This analysis was first published on Lexis®PSL on 31 May 2023 and can be found here (subscription required):
Arbitration analysis: The plaintiffs (the claimants in the arbitration) in the case made an application before the Court of First Instance requesting the setting side of arbitral awards on the grounds under Article 34(2)(a)(ii), (iii) and Article 34(2)(b)(ii) of the Model Law) claiming the tribunal failed to deal with issues regarding the underlying agreements were claimed to be void for illegality or common mistake. Written by Andrew Rigden Green, partner, head of International Arbitration, Greater China at Stephenson Harwood at Stephenson Harwood.
The court found no conceivable basis to set aside the awards and dismissed the application. The following principles were applied:
- the applicant needs to meet a high threshold for challenging an award on the basis that the tribunal had failed to give reasons for its decision. There is no need for the tribunal to give reasons to deal with each and every argument presented and sufficient if the award explains the basis of material findings
- as for a claim that the tribunal had failed to deal with an issue, the court's approach is to read the award generously, so as to remedy only meaningful and readily apparent breaches of the rules of natural injustice which can cause actual prejudice
- if a party had been taken by surprise by a new stance or issue raised by the tribunal, the court may find that the party has been deprived of a fair opportunity to be heard, but not if a party is given the opportunity but fails to recognise it.
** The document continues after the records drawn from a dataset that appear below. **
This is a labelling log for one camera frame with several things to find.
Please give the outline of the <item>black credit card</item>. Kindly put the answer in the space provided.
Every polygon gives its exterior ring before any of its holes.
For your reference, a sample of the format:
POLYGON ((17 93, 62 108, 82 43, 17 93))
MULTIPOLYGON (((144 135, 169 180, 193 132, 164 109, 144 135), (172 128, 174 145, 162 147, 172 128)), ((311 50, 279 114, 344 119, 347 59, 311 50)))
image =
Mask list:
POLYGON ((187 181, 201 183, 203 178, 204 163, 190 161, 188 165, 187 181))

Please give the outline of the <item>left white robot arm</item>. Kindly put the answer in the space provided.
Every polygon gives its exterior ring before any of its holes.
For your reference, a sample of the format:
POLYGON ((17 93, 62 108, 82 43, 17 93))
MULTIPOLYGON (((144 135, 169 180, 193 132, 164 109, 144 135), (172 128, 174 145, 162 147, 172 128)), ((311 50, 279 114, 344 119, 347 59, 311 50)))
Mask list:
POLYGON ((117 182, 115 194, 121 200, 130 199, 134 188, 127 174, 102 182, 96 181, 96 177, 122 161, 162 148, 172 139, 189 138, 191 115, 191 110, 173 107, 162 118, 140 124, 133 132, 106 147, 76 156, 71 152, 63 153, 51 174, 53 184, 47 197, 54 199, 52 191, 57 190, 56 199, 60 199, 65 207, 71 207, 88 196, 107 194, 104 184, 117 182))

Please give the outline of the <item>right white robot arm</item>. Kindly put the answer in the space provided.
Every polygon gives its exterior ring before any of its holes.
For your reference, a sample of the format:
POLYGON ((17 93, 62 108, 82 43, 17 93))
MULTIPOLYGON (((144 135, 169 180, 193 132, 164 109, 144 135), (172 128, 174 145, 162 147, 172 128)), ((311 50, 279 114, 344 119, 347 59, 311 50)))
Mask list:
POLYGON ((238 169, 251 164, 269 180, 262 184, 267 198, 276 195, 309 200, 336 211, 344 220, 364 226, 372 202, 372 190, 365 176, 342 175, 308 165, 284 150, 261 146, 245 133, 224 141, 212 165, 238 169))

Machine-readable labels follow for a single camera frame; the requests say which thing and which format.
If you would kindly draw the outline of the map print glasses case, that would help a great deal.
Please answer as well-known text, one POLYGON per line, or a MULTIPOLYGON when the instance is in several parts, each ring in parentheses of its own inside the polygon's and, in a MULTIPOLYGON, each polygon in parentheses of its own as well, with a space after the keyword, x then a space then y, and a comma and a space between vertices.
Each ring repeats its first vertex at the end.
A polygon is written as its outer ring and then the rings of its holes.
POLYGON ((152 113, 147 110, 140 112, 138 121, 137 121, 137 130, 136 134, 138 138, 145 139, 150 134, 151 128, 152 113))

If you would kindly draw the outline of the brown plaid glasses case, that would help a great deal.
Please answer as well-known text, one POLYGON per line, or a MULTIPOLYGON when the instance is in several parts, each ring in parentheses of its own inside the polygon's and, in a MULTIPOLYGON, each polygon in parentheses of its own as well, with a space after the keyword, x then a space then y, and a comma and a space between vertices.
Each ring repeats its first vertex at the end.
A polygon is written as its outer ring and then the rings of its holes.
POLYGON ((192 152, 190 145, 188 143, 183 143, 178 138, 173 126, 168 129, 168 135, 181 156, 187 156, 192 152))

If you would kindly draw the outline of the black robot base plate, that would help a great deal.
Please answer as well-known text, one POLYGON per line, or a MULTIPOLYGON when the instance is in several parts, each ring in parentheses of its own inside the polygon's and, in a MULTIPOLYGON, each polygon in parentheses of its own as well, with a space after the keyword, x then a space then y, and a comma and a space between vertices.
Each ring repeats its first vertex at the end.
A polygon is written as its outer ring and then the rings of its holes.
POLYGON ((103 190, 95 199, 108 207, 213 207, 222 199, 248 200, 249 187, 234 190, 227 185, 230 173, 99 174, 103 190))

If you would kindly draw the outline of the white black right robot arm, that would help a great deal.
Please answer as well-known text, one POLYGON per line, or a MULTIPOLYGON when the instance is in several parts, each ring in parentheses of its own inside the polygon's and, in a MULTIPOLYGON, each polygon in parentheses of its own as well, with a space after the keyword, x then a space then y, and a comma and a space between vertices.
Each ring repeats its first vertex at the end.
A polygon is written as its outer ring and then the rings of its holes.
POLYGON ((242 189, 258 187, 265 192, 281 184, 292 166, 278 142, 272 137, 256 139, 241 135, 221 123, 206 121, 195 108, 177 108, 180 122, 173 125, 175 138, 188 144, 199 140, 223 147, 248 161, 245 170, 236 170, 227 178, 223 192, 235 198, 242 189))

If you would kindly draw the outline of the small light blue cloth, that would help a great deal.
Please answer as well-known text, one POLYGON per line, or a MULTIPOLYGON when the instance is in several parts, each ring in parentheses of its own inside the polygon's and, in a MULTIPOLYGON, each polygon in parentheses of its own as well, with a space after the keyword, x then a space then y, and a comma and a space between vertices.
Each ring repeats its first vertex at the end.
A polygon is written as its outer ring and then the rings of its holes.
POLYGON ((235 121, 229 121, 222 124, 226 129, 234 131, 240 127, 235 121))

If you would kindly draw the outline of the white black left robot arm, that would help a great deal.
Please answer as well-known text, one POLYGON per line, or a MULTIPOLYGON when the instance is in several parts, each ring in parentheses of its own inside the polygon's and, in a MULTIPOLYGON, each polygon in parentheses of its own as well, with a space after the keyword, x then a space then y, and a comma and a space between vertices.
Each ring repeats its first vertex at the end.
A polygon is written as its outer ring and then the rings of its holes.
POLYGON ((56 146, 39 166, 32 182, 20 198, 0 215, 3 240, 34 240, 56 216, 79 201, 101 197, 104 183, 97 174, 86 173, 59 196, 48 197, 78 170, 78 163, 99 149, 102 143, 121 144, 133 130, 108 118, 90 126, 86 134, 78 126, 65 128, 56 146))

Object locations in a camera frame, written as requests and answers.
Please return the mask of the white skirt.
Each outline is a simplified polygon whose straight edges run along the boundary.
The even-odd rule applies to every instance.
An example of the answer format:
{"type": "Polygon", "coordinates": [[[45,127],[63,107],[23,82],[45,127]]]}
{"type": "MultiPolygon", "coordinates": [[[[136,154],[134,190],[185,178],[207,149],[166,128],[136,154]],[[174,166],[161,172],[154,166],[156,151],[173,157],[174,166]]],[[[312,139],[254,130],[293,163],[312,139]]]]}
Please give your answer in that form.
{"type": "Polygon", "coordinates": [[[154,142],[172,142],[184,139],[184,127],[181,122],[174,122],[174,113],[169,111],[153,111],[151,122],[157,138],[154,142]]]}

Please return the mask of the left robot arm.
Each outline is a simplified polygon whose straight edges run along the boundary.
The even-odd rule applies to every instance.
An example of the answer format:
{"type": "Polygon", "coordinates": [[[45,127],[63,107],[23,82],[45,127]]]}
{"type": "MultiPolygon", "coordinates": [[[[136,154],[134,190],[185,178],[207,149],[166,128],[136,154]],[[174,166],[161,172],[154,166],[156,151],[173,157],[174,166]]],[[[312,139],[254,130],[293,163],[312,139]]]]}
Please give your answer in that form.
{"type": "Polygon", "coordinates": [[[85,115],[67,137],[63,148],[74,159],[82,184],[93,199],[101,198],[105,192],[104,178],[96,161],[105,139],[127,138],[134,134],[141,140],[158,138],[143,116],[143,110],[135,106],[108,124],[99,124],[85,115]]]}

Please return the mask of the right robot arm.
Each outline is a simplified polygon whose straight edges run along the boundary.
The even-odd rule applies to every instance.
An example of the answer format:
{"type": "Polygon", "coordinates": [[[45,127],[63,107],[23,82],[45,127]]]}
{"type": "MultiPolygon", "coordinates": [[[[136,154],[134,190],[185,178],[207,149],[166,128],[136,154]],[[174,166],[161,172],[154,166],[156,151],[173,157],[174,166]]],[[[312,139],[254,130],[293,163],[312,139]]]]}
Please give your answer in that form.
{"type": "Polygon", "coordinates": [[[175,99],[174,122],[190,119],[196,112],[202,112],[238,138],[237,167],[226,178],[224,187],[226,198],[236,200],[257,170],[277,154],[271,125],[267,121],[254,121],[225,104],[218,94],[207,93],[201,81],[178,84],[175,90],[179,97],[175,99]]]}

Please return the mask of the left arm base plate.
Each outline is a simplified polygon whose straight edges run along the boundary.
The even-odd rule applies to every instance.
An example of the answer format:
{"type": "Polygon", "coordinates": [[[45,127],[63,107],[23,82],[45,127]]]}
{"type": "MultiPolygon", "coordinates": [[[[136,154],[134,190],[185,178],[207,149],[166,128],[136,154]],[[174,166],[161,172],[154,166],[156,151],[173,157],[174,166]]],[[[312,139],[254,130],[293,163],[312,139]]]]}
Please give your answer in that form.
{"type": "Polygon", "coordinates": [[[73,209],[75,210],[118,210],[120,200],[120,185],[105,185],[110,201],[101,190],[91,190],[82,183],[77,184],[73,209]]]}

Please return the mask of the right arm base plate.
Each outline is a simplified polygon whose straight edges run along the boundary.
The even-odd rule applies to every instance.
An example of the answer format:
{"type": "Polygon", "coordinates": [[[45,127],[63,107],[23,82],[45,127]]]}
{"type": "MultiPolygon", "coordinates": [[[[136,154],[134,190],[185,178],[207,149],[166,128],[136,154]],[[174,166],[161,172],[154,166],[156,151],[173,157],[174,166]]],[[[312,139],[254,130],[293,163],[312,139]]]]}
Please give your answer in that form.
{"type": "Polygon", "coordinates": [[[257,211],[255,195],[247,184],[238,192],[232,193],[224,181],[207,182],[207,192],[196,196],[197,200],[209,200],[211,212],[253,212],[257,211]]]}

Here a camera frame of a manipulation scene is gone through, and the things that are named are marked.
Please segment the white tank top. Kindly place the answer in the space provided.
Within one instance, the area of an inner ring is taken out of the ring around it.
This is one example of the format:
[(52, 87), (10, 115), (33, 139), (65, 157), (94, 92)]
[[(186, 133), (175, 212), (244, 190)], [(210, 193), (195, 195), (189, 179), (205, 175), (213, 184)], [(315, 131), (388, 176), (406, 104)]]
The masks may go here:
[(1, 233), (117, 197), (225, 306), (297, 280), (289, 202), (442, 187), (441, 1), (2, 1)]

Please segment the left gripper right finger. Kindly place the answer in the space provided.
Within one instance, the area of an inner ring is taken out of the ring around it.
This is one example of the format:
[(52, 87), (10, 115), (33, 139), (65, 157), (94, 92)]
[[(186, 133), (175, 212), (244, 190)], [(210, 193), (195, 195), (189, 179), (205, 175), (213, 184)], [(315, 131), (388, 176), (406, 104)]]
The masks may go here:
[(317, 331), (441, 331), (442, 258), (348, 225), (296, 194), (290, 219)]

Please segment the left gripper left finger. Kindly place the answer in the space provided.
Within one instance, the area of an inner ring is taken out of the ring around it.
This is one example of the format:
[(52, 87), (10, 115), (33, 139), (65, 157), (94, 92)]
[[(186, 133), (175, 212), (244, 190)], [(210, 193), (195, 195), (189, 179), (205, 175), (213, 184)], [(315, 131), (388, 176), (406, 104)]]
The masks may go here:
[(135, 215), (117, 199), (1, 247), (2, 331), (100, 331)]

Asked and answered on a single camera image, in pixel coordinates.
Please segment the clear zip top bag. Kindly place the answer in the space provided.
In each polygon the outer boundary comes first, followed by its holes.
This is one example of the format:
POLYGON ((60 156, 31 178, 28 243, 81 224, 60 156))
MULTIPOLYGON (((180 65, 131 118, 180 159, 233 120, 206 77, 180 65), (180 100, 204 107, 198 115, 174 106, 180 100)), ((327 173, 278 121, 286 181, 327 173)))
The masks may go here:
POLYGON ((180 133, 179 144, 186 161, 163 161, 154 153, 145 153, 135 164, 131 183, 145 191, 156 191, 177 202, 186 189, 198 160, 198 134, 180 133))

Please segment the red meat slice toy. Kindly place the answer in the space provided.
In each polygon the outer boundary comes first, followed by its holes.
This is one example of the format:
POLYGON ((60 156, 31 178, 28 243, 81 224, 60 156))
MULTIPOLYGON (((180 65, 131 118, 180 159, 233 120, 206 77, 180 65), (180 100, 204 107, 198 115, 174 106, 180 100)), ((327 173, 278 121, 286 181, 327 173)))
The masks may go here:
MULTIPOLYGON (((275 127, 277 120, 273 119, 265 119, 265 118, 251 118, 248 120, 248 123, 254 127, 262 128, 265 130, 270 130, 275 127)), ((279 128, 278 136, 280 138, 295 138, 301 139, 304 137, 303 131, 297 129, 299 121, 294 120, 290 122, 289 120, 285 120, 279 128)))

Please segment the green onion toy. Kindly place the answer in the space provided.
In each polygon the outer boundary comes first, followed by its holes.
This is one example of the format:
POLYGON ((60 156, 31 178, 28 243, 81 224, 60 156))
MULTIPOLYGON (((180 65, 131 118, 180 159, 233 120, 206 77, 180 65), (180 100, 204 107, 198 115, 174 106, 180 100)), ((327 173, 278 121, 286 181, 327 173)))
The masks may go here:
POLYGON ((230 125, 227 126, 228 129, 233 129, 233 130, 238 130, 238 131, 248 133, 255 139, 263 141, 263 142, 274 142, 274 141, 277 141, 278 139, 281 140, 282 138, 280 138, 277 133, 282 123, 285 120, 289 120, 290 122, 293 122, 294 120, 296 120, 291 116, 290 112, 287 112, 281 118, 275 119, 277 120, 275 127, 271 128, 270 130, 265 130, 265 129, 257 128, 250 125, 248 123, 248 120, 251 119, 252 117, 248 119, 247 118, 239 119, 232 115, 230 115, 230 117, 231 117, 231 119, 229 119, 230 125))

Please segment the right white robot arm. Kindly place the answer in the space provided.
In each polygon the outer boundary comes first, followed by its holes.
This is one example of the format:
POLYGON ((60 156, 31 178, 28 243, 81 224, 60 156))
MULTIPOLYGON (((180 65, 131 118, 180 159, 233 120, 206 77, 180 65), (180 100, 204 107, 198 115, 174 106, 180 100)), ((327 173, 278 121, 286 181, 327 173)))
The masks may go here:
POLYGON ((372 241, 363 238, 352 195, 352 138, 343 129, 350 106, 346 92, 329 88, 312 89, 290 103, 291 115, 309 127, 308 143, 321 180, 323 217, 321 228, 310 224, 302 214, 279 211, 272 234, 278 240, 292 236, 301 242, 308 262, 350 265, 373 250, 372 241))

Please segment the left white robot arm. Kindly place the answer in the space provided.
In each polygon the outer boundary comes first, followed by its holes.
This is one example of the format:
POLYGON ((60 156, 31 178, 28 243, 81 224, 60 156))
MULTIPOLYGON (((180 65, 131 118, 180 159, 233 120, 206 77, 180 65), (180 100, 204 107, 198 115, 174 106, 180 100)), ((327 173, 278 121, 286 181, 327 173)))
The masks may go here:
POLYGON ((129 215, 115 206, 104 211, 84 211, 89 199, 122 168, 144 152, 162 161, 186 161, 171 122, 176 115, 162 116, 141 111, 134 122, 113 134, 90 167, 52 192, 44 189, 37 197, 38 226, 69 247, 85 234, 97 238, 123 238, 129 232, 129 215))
It is usually sufficient if the essential building blocks' of the tribunal's reasoning is in play in relation to an issue
AI v LG II LG III  HKCFI 1183
What are the practical implications of this case?
Firstly, the case reinforces the principle that courts will generally adopt a pro-arbitration approach when considering challenges to arbitral awards, as referred by the court as the policy of 'minimal crucial intervention'. This means that courts will be reluctant to interfere with the decisions of arbitrators and will only do so in limited circumstance where there is a serious breach of the rules of natural justice which can cause actual prejudice.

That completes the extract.